Researchers at Lehigh University are embarking on an innovative project to enhance the safety and efficacy of CRISPR gene editing technologies. Funded by the National Science Foundation, this initiative, led by bioengineering professor Tomas Gonzalez-Fernandez, focuses on developing predictive models using artificial intelligence and deep learning.
CRISPR, a revolutionary tool for genome editing, enables precise modifications to DNA. However, as Gonzalez-Fernandez noted in a recent press release, “CRISPR is very powerful, but it comes with side effects.” Altering one gene can inadvertently affect multiple others, leading to unintended outcomes. To address this, Gonzalez-Fernandez has assembled an interdisciplinary team, including faculty from bioengineering and computer science, alongside PhD student Joshua Graham, who is integrating machine learning techniques into the project.
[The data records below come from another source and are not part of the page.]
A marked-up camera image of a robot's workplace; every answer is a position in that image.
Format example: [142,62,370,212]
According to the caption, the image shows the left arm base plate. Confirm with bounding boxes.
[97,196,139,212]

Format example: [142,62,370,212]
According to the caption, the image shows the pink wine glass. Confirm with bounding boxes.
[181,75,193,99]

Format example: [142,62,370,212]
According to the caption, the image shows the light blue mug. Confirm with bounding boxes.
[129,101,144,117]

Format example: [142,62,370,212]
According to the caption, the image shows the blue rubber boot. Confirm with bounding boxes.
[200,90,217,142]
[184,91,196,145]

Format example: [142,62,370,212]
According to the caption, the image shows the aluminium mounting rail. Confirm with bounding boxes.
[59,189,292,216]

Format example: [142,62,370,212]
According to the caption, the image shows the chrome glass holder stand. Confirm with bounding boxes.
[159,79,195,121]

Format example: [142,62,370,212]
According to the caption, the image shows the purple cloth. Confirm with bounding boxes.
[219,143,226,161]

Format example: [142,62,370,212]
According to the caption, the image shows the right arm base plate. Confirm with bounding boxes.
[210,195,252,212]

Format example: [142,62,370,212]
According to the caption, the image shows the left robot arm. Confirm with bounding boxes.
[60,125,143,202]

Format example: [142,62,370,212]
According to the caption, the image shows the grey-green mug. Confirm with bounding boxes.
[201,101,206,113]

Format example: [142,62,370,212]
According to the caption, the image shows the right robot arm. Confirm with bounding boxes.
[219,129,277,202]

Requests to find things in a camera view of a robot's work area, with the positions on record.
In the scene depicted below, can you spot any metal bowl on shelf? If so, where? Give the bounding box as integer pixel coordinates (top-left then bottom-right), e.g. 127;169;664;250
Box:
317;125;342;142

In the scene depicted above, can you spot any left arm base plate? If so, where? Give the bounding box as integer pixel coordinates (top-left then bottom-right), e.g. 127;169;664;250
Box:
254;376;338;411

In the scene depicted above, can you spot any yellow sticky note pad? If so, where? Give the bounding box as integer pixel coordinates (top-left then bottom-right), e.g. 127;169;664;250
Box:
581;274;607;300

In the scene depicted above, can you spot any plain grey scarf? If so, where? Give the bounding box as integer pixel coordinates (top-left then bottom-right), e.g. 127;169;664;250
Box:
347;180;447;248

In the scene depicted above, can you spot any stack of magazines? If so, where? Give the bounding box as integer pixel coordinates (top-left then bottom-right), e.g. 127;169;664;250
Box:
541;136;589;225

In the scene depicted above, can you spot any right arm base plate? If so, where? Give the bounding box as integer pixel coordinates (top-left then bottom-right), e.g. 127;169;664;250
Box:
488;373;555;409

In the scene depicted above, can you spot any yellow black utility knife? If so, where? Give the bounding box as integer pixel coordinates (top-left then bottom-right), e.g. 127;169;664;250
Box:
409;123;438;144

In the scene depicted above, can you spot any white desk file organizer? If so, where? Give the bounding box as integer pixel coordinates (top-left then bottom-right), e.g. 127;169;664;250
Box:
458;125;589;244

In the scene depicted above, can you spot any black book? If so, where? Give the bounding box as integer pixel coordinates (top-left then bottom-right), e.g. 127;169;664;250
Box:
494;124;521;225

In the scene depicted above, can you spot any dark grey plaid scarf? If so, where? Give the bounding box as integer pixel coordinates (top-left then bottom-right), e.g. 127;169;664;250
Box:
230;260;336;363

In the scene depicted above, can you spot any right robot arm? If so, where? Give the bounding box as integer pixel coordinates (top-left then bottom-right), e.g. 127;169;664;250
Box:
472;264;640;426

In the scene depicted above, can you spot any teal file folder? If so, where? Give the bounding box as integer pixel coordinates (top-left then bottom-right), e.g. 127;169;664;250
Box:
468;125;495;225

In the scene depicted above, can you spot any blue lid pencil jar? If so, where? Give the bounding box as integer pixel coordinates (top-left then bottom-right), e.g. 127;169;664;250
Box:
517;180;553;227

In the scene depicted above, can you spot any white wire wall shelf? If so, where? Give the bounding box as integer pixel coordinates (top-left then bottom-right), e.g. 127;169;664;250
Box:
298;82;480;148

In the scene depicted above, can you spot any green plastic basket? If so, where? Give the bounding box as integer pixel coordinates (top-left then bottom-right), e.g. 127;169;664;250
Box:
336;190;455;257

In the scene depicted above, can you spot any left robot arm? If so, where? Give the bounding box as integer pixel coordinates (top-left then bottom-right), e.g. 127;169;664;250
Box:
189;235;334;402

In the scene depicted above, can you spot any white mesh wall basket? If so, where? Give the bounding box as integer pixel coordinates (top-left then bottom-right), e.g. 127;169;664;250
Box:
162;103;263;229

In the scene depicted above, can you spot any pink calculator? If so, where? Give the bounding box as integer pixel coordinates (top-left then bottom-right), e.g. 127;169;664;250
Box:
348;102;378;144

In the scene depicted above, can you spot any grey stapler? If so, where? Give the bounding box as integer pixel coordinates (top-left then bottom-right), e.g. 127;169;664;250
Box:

“This is the first time it’s being used to create a surrogate genome model,” said Gonzalez-Fernandez. This model will allow researchers to simulate the effects of gene modifications on the entire genome, facilitating the identification of suitable genetic targets while avoiding adverse consequences. “If we have a specific therapeutic application, but we don’t know what gene to modify, the model will help us identify different candidates,” he explained.
Their work has significant implications for various medical fields, including cancer treatment and regenerative medicine. For instance, they aim to enhance the differentiation of induced pluripotent stem cells into cancer-fighting cells and improve the development of cartilage cells for treating osteoarthritis.
Additionally, the project addresses the delivery mechanism for CRISPR components through nanoparticle vehicles, which can negatively impact cell viability. The team will utilize computer modeling to predict and mitigate these effects.
Gonzalez-Fernandez emphasized the collaborative nature of the research, which merges computer science, genetic engineering, and molecular biology to tackle the complex challenges posed by CRISPR technology. With this work, the team aspires to unlock new therapeutic applications, making CRISPR a safer and more reliable tool for treating a variety of diseases.
Note: This news summary was generated by AI based on a published press release, followed by a review from human editors.